A recent report by Clear Capital indicates the company expects 2014 to end with housing gains in line with historical rates of growth. According to the report in RISMedia, the company is forecasting growth of just 3.9%.
Figures show that between 1984 and 2013 home prices throughout the country increased by an average of 3.2% every year. Property in the lower price brackets is one of the main drivers of the recovery, but recently growth in this area has begun to slow. It's expected that through to the end of this year the national annual rates of growth will be halved. At the moment the growth rate is 12.4%, but it is expected to decline to just 5.6%. It's anticipated that by the fourth cause of this year, growth across all three price brackets will drop below 1%, and that homes falling into the lower price brackets will register the weakest growth of all.
This might sound gloomy news, but in fact it's certainly not the case. Nationally levels of distressed homes dropped below 20% for the first time since February 2008 which is particularly good news for the long-term stability and health of the real estate market. Even though heavily discounted distressed properties helped kick start the market, continued improvement in consumer confidence and the jobs market is now supporting the recovery.

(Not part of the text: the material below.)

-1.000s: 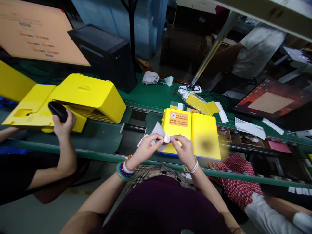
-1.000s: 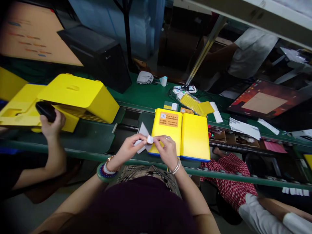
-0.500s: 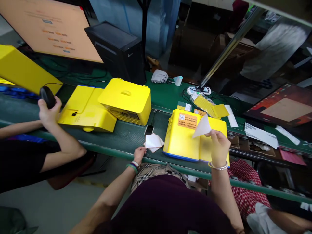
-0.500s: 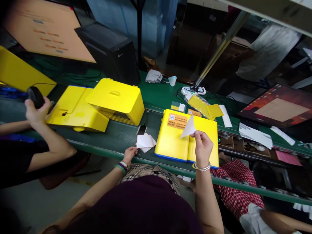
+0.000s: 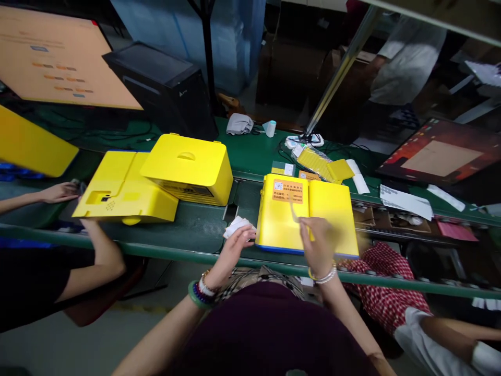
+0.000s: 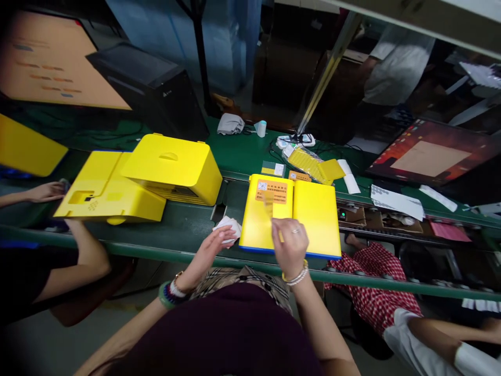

As to the future, forecasts through to the end of the year show considerable variations, suggesting that moderated opportunity and risk will still persist. It's expected that property in San Jose and Atlanta will continue to recover relatively strongly with 2.9% growth through to the end of the year. Both of these markets are quite different and are driven by different demands. It's not such a rosy picture in Detroit as this is expected to see declines of 4.6% during the next six months to the end of the year, with total growth predicted to be just under 2%. Detroit is continuing to see considerable variation in pricing trends, and the median price is just $115,000.
Clear Capital points out this midyear forecast supports their initial projection at the beginning of the year which was made in December 2013. Although it might come as a shock to some people who have become used to seeing double digit price growth, it does show the market is moving back towards longer-term stability with growth rates matching historical levels. However they will be watching closely to see if the market conforms to these levels or if prices continued to under-perform.